▶ **The problem**:
I'd like the full listing transcribed exactly, with no images included.

....

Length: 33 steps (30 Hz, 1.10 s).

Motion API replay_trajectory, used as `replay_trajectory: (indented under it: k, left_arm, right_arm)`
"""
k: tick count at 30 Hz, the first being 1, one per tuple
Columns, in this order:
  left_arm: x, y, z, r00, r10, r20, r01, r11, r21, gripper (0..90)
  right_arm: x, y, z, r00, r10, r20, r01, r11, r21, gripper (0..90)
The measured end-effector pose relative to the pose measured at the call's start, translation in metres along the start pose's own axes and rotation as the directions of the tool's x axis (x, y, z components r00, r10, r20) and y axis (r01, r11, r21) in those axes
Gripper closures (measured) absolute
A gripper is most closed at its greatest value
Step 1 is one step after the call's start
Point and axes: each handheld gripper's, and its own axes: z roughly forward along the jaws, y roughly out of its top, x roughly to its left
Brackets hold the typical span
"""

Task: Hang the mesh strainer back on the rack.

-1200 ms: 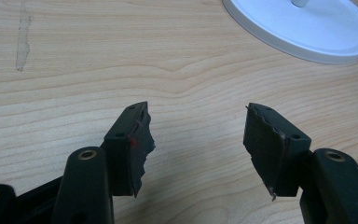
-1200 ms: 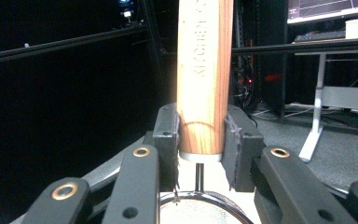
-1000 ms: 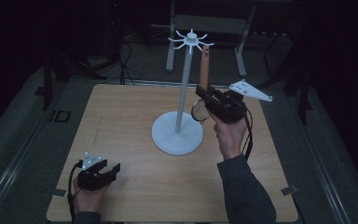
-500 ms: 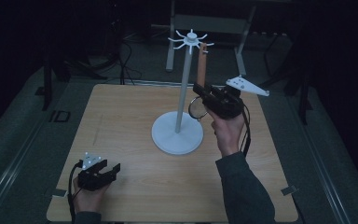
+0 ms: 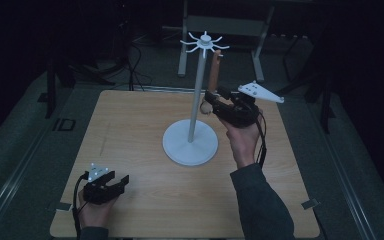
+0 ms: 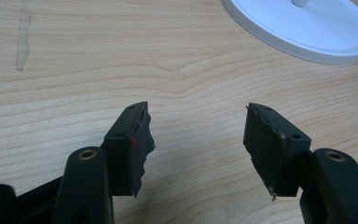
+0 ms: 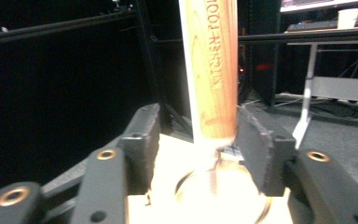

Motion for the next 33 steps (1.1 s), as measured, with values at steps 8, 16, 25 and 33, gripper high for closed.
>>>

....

▶ **Your solution**:
Length: 33 steps (30 Hz, 1.10 s).

Motion API replay_trajectory, used as `replay_trajectory: (indented under it: k, left_arm, right_arm)`
"""
k: tick count at 30 Hz, the first being 1, one per tuple
Columns, in this order:
  left_arm: x, y, z, r00, r10, r20, r01, r11, r21, gripper (0..90)
  right_arm: x, y, z, r00, r10, r20, r01, r11, r21, gripper (0..90)
The measured end-effector pose relative to the pose measured at the call's start, translation in metres along the start pose's own axes and rotation as the directions of the tool's x axis (x, y, z components r00, r10, r20) and y axis (r01, r11, r21) in those axes
Gripper closures (measured) absolute
A gripper is most closed at its greatest value
Step 1 is one step after the call's start
Point and axes: each handheld gripper's, and its own axes: z roughly forward along the jaws, y roughly out of its top, x roughly to its left
Brackets hold the typical span
"""

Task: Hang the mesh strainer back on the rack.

-1200 ms: 
-1200 ms: 
-1000 ms: 
-500 ms: 
+0 ms: 
+0 ms: 
+0 ms: 

Motion for the next 33 steps (1.1 s), as measured, with values at steps 8, 16, 25 and 33, gripper high for closed.
>>>

The answer has been given in full.